How do Decagon alternatives compare for deployment speed?
Ringly.io is fastest at ~3 minutes for basic setup. KODIF takes about 15 days with white-glove onboarding. Enterprise platforms like Sierra, Bland AI, and Cognigy typically need weeks to months depending on complexity and customization requirements.
Can I keep my existing help desk with these Decagon alternatives?

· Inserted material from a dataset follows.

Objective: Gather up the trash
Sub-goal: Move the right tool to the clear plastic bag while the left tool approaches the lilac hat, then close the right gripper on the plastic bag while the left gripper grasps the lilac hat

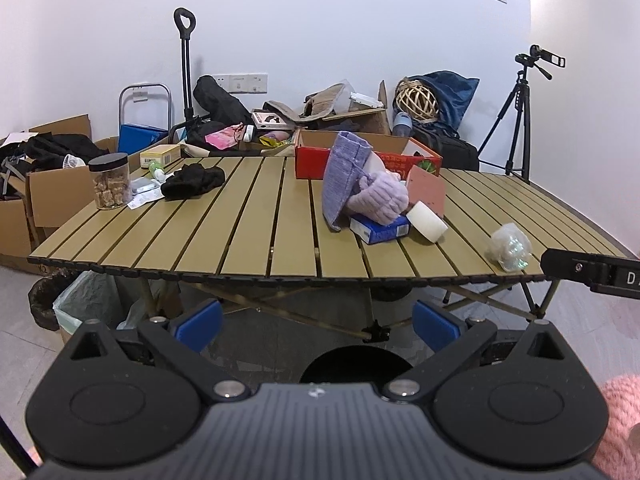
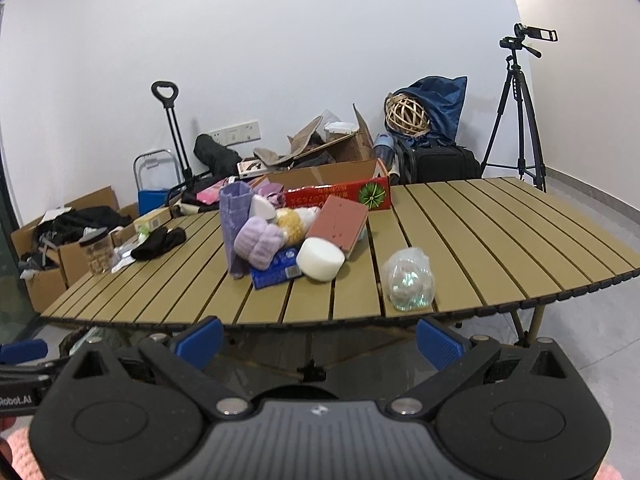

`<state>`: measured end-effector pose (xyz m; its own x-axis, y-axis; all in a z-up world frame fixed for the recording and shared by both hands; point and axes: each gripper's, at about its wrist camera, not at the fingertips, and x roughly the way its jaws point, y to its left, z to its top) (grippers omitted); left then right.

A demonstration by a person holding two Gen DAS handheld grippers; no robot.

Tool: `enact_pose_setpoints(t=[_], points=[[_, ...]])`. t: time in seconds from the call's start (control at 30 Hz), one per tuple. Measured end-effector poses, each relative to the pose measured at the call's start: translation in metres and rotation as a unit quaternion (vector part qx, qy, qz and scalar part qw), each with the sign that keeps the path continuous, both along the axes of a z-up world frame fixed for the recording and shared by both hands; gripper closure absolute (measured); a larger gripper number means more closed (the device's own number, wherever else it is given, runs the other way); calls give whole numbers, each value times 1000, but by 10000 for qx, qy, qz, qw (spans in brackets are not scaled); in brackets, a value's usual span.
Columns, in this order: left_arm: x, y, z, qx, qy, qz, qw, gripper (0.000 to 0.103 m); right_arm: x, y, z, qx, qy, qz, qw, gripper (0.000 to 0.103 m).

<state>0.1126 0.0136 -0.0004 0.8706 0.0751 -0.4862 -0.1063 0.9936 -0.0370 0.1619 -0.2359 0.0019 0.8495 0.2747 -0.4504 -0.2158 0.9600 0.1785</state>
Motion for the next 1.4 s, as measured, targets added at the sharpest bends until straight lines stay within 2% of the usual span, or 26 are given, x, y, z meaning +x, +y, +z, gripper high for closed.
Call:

Most alternatives let you keep your current setup. Ringly.io, KODIF, and Cresta integrate with existing help desks. Fin by Intercom requires Intercom. Sierra typically wants to be your primary platform. Always verify integration capabilities before committing.
What resolution rates can I expect from Decagon alternatives?
Reported rates vary: Ringly.io resolves ~73% of calls without human intervention. KODIF reports 76-92% depending on ticket type (92% for technical support, 76% for account management). Your actual results will depend on use case complexity and how well you configure the AI.
Are there Decagon alternatives that don't require engineering resources?
Yes. Ringly.io and KODIF both emphasize no-code setup that CX teams can manage. Fin by Intercom is also no-code within the Intercom platform. Sierra, Bland AI, and Cognigy typically require more technical involvement for implementation and ongoing management.